HELIX: Hybrid Encoding with Learnable Identity and Cross-dimensional Synthesis for Time Series Imputation¶

Conference: ICML 2026 Spotlight
arXiv: 2605.02278
Code: https://github.com/milaogou/HELIX (Integrated into PyPOTS)
Area: Time Series / Missing Value Imputation / Transformer
Keywords: Feature Identity Embedding, Time Series Imputation, Spatio-Temporal Transformer, Double Helix Encoding

TL;DR¶

Ours learns a "feature identity embedding" for each feature as a persistent semantic anchor. Combined with time-feature double helix attention, it achieved first place across all 21 missing scenarios in 5 public multivariate time series datasets, with an MAE reduction of over 25% compared to the runner-up ImputeFormer on datasets such as ETT-h1.

Background & Motivation¶

Background: Multivariate time series imputation is a key preprocessing step for downstream tasks in healthcare, meteorology, and transportation. Mainstream methods are divided into three categories: RNN-based (BRITS, GRU-D), Transformer-based (SAITS, ImputeFormer), and Diffusion-based (CSDI, PriSTI).
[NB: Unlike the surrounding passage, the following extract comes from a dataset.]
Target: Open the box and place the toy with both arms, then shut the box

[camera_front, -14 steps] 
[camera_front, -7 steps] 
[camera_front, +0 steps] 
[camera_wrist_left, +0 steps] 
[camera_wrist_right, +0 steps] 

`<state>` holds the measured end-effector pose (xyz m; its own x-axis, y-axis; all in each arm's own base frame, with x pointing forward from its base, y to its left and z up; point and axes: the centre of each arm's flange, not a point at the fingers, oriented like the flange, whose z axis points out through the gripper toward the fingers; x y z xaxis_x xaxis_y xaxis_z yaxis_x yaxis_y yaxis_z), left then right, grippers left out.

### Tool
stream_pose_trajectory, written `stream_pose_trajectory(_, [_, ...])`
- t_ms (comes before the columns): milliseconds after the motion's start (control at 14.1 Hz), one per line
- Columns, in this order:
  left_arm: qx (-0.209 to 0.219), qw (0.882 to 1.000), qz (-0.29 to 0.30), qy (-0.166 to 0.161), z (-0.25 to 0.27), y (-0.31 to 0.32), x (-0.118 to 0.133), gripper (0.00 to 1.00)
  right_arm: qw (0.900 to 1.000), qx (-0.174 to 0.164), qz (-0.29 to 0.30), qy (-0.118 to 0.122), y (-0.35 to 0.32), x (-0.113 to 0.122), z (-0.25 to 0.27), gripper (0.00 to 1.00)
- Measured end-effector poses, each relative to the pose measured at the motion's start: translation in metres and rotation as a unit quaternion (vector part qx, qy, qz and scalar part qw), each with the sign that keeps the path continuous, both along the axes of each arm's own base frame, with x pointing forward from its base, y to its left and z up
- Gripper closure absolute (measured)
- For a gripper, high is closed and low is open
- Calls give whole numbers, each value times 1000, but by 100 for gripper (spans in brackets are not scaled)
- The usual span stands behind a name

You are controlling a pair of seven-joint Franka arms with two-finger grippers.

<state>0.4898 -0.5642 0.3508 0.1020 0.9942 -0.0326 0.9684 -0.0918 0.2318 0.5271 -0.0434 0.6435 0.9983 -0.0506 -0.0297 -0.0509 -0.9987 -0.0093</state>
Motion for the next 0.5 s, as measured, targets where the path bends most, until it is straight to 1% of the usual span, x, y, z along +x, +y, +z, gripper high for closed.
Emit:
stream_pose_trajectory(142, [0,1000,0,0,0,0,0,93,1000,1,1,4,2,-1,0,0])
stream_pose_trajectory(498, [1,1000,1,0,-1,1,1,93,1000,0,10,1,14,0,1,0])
Recently, GNN methods (GRIN, SPIN) have also attempted to explicitly model inter-feature dependencies.

Limitations of Prior Work: (1) Existing attention methods "rediscover" inter-feature relationships at every layer, lacking consistent anchors across layers—leading to the collapse of feature relationships under heavy missingness; (2) GNN methods rely on predefined graph topologies and assume feature homogeneity (e.g., same type of spatial sensors), failing to handle mixed feature types; (3) Learning adjacency matrices incurs an \(O(F^2)\) cost and remains affected by data missingness; (4) Bi-dimensional attention methods like Crossformer rely solely on numerical patch embedding, causing cross-feature attention to degrade when values are entirely missing.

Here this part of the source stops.